Non mancano i segnali positivi. Come la storia di Sulinman che il ministro dell’Agricoltura Maurizio Martina racconta nel suo intervento: «Suleiman ha lasciato l’Africa anni fa in cerca di futuro. A Roma, con altri sette migranti da 5 paesi africani diversi, ha fondato una cooperativa agricola sociale, per produrre yogurt e culture biologiche. Ora collabora e ha anche aiutato aziende agricole italiane a sviluppare queste attività. Simbolico il nome scelto: Barikamà, ossia ‘resistente, resiliente’ in lingua Banbarà. Questo ci ricorda quanto sia importante scendere in campo a difesa dei lavoratori agricoli».

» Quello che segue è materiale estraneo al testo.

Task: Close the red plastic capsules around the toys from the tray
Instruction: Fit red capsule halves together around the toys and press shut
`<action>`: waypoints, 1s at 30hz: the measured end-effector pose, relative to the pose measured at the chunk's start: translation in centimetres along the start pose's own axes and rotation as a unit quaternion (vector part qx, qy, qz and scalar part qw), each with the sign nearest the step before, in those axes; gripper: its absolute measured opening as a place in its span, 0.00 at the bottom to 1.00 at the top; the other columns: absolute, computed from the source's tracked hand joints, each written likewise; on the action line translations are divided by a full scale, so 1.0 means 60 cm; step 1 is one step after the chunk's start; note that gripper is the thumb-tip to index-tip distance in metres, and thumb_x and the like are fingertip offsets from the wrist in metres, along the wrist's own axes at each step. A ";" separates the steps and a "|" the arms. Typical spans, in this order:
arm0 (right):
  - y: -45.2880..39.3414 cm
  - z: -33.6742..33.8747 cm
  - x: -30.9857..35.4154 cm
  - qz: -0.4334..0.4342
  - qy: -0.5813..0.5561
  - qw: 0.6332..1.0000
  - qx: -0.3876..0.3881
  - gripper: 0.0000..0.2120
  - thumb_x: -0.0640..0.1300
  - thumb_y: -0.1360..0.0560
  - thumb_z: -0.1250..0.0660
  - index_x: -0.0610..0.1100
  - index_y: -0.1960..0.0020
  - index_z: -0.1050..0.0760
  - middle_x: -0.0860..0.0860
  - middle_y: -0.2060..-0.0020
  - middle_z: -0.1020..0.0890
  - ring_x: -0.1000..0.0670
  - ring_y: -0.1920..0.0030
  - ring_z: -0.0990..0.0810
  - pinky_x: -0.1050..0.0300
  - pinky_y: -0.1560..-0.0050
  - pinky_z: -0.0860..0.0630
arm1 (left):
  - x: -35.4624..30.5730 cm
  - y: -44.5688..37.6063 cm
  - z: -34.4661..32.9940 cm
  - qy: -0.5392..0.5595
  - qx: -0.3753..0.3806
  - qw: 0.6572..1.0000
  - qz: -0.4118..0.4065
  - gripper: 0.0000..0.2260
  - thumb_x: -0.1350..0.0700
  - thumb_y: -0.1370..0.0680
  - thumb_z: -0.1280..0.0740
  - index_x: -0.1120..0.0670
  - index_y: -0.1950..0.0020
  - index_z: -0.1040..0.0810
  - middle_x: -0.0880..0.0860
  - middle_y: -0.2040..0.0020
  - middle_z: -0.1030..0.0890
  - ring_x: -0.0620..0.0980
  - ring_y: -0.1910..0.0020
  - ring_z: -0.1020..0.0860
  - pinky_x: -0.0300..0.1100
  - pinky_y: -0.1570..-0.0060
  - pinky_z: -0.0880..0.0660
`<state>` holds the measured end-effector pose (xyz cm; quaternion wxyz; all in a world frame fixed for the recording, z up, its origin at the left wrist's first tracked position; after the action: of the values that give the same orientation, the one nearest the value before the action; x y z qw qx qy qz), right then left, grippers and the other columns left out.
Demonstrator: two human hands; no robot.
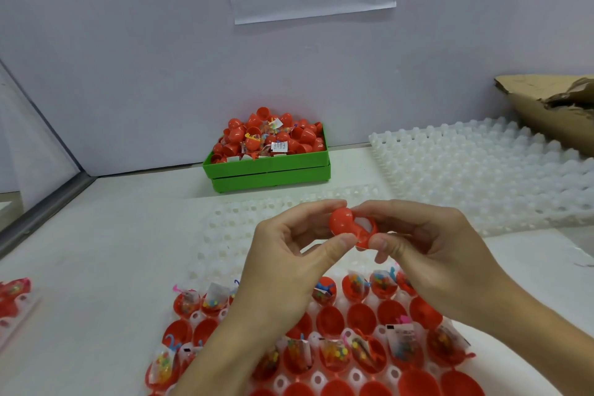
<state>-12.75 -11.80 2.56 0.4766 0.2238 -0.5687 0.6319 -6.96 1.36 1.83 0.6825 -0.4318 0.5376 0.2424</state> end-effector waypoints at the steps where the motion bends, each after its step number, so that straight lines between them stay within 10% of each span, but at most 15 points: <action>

Per Martina «sconfiggere la povertà è un atto di giustizia, per questo dobbiamo lavorare insieme per garantire il cibo a tutti. La mancanza di equità porta al paradosso di 815 milioni di affamati da un lato, e uno spreco alimentare pari al 33 per cento del cibo prodotto globalmente dall’altro. Richiamo per questo il pensiero di Papa Francesco, che disse: ’Vorrei che ognuno percepisca la presenza dei volti delle donne e degli uomini che hanno fame’. La fame non e’ un dato statistico- ha proseguito il ministro – ma è fatta di storie: i migranti non sono un gruppo indistinto ma una somma di vite e di storie». Quindi la conclusione: «Tale situazione conferisce un compito, una responsabilità a tutti noi per combattere le disuguaglianze. Anche noi dobbiamo essere fino in fondo Barikamà, ‘resistenti’».